MA: Your 2003 book Incoherent Empire forwards an assessment of the instability of the American empire. Much has changed since then, and I think some of the contradictions you highlighted are now far more visible. Where does the American empire go from here?
MM: America hasn’t won a war of any significance since 1945: Korea was a failure, Vietnam a failure. They could invade Panama and Grenada, yes, and they could destroy Saddam, but they couldn’t impose a client government. In that book I say that the Age of Empires is gone because you can no longer find the native clients to help you rule (or, if you do, it’s an ethnically or religiously divided society in the midst of civil war). The American Empire has not been a direct empire attempting to rule directly as the British or the French did. And obviously the US still wields a considerable amount of global power. But the it cannot stomach large numbers of Americans dead, and various forces around the world know this, and know they can outlast the US in that regard.

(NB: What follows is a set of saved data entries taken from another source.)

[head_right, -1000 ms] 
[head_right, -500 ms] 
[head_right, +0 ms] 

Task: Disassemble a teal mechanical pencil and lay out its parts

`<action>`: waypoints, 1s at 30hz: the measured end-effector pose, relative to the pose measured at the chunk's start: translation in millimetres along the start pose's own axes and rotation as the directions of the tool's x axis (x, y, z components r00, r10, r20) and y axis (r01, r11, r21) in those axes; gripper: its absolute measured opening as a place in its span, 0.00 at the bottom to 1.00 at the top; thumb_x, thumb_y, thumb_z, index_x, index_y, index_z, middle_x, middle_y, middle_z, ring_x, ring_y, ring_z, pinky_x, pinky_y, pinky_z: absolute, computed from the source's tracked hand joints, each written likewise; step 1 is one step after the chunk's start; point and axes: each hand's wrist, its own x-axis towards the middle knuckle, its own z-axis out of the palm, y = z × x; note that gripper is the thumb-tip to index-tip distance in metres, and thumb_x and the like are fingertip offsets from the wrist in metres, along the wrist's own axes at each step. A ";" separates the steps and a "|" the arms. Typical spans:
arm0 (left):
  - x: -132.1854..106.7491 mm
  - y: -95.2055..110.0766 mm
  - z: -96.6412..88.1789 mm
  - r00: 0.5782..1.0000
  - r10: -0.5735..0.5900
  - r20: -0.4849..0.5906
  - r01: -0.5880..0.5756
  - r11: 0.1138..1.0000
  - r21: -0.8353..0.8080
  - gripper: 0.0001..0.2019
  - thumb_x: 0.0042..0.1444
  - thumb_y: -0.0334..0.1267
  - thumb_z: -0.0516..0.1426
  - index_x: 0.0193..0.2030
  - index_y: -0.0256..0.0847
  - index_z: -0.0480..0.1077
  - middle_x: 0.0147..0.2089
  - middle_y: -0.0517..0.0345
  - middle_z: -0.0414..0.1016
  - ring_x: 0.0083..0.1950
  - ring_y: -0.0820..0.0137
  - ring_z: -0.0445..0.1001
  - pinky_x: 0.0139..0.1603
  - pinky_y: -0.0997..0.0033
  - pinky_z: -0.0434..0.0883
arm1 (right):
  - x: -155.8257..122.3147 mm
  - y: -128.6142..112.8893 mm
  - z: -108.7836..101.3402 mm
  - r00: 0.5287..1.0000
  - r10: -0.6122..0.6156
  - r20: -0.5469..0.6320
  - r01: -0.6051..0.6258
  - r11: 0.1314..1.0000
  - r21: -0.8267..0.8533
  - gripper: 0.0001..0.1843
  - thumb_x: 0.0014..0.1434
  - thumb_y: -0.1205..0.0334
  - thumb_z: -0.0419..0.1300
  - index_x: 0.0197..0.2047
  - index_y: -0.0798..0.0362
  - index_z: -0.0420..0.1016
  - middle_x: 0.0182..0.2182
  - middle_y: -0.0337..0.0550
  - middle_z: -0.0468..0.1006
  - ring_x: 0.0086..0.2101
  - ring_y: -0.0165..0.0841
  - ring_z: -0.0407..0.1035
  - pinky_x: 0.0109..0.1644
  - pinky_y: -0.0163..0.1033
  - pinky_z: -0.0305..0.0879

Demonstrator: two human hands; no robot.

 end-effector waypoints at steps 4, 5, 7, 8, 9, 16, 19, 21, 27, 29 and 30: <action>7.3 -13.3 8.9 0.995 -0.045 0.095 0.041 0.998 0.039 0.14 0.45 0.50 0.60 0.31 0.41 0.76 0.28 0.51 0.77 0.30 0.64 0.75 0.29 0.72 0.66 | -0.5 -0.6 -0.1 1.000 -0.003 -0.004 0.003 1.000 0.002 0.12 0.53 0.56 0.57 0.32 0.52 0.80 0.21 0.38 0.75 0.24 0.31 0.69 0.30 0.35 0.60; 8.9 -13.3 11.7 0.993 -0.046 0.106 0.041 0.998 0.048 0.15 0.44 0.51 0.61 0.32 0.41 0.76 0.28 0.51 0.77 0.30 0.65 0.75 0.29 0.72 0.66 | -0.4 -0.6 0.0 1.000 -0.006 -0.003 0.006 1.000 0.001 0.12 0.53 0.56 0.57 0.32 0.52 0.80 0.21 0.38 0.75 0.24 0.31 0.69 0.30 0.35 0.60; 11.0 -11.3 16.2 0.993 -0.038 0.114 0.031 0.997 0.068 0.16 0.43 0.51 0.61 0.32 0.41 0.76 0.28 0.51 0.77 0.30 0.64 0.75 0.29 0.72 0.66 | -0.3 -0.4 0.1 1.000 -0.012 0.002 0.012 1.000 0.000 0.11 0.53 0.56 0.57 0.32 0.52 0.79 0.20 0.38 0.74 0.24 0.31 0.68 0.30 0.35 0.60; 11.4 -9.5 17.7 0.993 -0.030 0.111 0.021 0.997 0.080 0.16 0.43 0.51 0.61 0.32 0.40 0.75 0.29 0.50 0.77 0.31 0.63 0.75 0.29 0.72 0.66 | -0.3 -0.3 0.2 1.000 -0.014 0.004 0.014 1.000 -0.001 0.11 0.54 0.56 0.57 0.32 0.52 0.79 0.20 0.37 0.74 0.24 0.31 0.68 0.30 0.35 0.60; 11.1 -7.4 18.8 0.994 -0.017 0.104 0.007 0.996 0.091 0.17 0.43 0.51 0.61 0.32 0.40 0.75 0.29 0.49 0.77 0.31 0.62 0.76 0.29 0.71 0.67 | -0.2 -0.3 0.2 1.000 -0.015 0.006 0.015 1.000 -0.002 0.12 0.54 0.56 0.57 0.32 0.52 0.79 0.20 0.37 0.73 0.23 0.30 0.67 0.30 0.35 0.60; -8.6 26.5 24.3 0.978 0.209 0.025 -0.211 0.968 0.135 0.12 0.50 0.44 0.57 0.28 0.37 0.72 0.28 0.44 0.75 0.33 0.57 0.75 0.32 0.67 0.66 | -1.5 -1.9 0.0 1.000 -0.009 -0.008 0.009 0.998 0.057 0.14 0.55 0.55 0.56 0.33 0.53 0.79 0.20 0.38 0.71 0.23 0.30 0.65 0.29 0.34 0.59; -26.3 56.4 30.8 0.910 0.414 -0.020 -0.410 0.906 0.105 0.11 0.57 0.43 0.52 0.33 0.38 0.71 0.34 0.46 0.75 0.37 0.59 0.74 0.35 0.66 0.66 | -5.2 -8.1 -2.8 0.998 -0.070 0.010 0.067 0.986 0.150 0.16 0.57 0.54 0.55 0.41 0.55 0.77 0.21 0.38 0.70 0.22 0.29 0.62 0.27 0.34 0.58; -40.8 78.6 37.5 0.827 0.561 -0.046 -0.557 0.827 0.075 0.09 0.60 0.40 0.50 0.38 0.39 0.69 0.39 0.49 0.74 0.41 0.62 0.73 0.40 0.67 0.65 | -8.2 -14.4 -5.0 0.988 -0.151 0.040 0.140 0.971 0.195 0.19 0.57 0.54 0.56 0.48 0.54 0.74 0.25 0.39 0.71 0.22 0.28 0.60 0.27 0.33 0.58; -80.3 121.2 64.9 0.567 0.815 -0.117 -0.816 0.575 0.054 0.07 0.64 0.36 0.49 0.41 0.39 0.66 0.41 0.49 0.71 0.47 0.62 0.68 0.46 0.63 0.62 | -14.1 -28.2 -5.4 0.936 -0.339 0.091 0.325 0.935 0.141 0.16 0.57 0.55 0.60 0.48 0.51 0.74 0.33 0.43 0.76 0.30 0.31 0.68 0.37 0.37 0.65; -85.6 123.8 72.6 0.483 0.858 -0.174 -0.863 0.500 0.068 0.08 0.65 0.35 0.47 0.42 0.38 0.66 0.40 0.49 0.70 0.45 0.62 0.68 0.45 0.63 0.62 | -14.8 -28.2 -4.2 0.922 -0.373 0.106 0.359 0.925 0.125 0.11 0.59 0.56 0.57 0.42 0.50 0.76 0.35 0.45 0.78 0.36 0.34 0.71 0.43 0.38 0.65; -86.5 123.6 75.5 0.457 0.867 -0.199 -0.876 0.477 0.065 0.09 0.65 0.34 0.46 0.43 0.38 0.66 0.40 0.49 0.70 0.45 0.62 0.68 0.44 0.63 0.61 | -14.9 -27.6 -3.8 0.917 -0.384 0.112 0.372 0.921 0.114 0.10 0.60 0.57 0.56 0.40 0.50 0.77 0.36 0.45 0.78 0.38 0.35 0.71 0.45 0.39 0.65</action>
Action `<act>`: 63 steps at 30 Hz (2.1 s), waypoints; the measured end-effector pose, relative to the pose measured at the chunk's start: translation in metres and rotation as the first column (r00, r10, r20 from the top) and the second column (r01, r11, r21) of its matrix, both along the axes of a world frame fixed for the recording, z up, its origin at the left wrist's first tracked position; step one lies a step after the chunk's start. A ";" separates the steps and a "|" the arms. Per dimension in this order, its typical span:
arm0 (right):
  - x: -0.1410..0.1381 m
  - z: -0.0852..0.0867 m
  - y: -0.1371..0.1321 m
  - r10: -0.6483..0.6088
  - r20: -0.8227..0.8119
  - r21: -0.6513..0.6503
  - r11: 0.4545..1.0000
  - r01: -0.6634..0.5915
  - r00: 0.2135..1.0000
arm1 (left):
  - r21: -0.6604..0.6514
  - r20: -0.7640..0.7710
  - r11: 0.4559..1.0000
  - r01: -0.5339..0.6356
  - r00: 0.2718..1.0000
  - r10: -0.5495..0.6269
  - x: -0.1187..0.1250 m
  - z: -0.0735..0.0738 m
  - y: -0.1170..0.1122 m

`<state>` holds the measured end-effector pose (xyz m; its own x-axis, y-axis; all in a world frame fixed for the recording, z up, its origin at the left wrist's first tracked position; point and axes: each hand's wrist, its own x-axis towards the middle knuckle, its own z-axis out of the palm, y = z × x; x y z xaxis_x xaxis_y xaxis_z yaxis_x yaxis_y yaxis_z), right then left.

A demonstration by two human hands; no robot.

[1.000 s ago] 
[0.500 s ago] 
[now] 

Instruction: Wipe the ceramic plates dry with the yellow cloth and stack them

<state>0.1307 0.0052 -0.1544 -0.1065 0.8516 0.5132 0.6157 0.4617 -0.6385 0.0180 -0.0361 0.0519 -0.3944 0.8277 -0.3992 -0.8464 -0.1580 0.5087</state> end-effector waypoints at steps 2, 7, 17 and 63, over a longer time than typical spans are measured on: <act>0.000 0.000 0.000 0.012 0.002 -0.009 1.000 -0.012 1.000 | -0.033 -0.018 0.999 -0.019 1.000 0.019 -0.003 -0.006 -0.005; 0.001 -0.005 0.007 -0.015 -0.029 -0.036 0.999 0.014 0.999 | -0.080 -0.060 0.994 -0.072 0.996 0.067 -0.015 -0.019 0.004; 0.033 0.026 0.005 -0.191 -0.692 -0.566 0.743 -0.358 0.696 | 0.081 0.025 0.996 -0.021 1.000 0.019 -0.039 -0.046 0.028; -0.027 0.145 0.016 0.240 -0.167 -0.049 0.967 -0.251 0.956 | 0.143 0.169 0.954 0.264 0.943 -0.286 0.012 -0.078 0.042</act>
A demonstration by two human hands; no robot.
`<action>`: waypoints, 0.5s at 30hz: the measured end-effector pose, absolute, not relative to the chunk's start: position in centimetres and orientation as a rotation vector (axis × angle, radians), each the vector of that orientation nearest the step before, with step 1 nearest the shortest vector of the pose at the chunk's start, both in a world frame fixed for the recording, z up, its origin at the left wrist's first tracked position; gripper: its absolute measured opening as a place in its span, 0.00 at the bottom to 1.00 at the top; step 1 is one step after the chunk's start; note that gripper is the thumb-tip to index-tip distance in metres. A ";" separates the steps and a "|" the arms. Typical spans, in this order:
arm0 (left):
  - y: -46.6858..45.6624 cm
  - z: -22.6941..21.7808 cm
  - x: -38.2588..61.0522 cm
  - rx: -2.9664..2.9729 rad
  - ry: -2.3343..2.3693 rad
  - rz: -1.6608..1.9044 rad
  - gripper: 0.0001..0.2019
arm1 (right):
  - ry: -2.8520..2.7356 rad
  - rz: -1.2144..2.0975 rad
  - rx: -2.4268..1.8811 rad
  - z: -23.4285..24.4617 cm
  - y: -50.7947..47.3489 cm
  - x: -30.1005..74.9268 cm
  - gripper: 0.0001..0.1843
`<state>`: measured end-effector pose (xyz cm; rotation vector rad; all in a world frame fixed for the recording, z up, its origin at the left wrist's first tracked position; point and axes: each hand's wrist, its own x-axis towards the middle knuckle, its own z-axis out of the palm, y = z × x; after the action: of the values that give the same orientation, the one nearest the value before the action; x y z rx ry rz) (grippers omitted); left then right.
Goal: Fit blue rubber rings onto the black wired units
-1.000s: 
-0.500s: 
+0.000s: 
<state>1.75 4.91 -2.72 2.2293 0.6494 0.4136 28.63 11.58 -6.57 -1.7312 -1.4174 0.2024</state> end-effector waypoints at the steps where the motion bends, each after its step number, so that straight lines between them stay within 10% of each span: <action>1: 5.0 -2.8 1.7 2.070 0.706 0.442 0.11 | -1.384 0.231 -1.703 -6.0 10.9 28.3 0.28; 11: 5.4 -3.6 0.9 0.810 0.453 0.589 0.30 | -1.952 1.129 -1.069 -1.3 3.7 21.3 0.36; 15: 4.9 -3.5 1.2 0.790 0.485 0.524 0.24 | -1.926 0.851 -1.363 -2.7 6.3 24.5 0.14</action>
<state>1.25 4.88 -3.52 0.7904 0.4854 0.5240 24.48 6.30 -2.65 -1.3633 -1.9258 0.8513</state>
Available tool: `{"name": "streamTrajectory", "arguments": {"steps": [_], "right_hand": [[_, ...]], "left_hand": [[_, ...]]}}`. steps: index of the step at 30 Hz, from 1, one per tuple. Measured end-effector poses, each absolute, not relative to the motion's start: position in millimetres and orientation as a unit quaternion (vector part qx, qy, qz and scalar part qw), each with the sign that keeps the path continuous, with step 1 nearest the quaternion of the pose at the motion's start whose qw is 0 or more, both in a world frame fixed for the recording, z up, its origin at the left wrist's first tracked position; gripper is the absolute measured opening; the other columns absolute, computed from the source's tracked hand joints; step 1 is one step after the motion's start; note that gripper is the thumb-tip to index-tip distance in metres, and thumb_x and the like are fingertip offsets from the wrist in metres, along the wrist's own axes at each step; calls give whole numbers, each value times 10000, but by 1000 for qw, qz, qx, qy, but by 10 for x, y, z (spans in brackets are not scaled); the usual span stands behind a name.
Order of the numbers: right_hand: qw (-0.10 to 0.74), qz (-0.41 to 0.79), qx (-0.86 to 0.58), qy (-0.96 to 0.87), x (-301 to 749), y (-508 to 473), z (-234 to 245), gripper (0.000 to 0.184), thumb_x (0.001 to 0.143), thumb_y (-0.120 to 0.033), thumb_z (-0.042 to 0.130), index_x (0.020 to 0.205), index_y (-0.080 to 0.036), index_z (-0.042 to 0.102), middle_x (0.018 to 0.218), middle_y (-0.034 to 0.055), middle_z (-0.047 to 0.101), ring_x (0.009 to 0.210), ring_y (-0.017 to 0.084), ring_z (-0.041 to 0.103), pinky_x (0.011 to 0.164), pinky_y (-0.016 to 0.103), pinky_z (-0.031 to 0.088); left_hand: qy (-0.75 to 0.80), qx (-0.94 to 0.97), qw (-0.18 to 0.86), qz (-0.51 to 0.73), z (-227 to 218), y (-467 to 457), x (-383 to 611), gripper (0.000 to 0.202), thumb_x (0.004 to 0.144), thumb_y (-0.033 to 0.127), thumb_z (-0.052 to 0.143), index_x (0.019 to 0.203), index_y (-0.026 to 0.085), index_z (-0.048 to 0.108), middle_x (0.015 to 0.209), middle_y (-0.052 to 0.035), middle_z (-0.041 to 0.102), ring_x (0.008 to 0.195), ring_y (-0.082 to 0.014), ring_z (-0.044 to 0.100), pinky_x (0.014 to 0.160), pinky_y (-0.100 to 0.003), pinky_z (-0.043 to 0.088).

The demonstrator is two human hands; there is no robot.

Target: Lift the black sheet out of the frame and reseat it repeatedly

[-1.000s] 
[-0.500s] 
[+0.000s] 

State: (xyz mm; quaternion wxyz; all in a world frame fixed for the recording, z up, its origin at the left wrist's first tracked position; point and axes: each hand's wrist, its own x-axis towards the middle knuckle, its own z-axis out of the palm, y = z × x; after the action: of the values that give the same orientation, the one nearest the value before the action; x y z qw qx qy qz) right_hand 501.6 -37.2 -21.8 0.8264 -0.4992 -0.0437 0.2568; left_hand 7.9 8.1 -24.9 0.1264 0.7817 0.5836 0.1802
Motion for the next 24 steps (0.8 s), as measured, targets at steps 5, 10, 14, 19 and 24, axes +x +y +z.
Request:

So it’s not just that the US hasn’t won wars, but that it’s unlikely that it will be able to.
In Ukraine, US and NATO power has been limited. What the Chinese are trying to do at the moment is recreate the boundaries of imperial China, whether it’s Tibet, Taiwan, the South China Sea, even a bit on the border with India. These are all viewed as legitimately Chinese. And the Russians want to make the same claims to rule where there are Russian speakers. This kind of impulse towards revising border is a tremendous force for creating wars historically. So the US has to accept the rising power of China even as it continues to stand for an increasingly imperfect democracy. We’re back in a way to a so-called Cold War, and again with nuclear weapons.
MA: Can you tell us about your new book?
MM: It’s called On Wars, which is a conscious adaptation of Clausewitz’s On War. Where he looked at one particular period of war in Europe, I’m looking at wars throughout human history. There is no known population of wars, because of the volume of unknown ones. But I go from anthropological and archeological findings to the Roman Republic, to Ancient China, the Chinese Empire, Japan, Europe, the US, and colonial wars. These are not individual conflicts, but sequences of wars. I’ve compiled what data I can from the sources, which become quantitative in the modern period.
In the book I try to understand the causes of wars, and how rational they are according to particular ends. In part, the book serves as a critique of theories rooted in notions of rationality. I believe I show that the vast majority of wars are not rational in either means or ends: calculations of the costs or benefits of wars are rarely made, and when they are, it’s within the context of historical constraints. As for ends, states are often destroyed by war. What we have are the records of a few survivors who portray war as glorious. But if you consider that Europe had about 500 political entities, and Japan had more than seventy states, and the same is true of China and the Mediterranean, then at least half of realism, defensive realism, has very little validity. The vast majority of states that have existed have disappeared, largely due to war. There is no genetic programming that leads humans to make war, but a human nature which entwines reason, emotion, and ideology is likely to make war.